I want to hire a veterinarian who's board-certified in internal medicine. How should I compensate this person? Should I pay
based on production or a split rate, or should I rent space to the practitioner? If I pay based on production, would the percent
be different than with a non-board-certified veterinarian?
"Your four choices in compensation methods for an associate who's board certified are a fixed base salary, a guaranteed base
salary plus a percentage of production, a blended percentage of production, and the split-rate method," says Jennette Lawson,
a consultant with Wutchiett Tumblin and Associates in Columbus, Ohio. "The split-rate method, which compensates the associate
differently for medical services and medicine dispensed, may be more suitable than the blended percentage if more than 10
percent to 12 percent of medical revenue generated comes from dispensed medications.

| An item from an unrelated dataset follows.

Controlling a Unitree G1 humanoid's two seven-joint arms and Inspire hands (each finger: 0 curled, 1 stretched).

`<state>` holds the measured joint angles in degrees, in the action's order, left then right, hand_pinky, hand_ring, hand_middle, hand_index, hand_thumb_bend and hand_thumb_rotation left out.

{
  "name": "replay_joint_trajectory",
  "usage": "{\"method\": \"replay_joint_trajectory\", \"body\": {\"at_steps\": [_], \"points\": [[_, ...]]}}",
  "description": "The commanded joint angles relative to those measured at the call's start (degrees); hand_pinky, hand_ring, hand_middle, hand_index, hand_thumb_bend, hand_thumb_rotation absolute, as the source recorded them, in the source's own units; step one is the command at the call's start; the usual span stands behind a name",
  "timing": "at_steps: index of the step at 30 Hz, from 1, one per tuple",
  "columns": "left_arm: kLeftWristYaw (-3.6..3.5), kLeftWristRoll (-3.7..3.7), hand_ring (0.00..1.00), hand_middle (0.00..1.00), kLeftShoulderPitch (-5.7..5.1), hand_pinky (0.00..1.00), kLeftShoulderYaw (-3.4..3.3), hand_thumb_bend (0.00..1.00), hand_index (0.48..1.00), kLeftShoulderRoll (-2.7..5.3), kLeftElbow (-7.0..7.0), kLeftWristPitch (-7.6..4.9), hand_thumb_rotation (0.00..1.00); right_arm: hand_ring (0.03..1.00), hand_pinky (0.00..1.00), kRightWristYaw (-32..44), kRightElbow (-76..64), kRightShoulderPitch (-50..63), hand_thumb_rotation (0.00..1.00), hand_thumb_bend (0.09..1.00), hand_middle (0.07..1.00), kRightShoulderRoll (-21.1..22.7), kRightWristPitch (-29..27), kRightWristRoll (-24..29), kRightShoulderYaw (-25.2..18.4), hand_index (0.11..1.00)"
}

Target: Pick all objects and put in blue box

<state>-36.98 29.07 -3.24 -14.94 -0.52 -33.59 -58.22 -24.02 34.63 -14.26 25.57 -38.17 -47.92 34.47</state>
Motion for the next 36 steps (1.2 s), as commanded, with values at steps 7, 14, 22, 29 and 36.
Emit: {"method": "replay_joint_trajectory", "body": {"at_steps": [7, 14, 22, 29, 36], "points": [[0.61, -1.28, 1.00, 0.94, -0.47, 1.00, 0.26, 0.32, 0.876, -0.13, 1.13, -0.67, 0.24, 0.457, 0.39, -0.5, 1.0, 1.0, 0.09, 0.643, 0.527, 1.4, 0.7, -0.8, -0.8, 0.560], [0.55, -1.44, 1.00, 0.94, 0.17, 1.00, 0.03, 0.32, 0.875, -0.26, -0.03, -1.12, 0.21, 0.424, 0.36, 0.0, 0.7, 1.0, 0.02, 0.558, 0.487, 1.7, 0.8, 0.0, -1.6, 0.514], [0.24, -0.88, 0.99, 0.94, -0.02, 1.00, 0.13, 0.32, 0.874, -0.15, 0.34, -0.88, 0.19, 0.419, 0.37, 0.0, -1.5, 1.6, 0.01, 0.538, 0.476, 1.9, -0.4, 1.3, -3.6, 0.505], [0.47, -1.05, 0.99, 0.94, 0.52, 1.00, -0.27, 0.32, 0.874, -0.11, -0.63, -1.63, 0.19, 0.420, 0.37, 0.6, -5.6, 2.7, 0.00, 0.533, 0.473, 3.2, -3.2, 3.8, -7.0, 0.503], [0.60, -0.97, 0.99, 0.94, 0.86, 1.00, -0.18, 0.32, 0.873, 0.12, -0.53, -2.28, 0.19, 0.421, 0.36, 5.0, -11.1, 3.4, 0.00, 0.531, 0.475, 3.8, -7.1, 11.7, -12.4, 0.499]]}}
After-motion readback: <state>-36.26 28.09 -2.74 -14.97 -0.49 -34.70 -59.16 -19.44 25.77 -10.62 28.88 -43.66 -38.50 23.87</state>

If you use the blended compensation method,
a boarded specialist should receive between 24 percent and 28 percent of production," Lawson says.
Another option is to rent space to the specialist. "When you rent practice space to a specialist, he or she is essentially
treated as a sole practitioner and not an employee," says Lawson. "You'd charge the specialist a fee for the fair market rent
of the primary space used and the common areas, for equipment use, staff members' time, and for drugs and supplies. Space
sharing can be challenging, so make sure you've discussed the issues thoroughly before selecting this option." She recommends
considering how the staff members will work together, how their time will be allocated, and the priorities for resource allocation.
In the end, Lawson says that all of these options can work and even yield similar financial outcomes for the specialist. "The
method you choose in the end will depend largely on the comfort level and experiences of both the owner and the specialist
with the various approaches," Lawson says.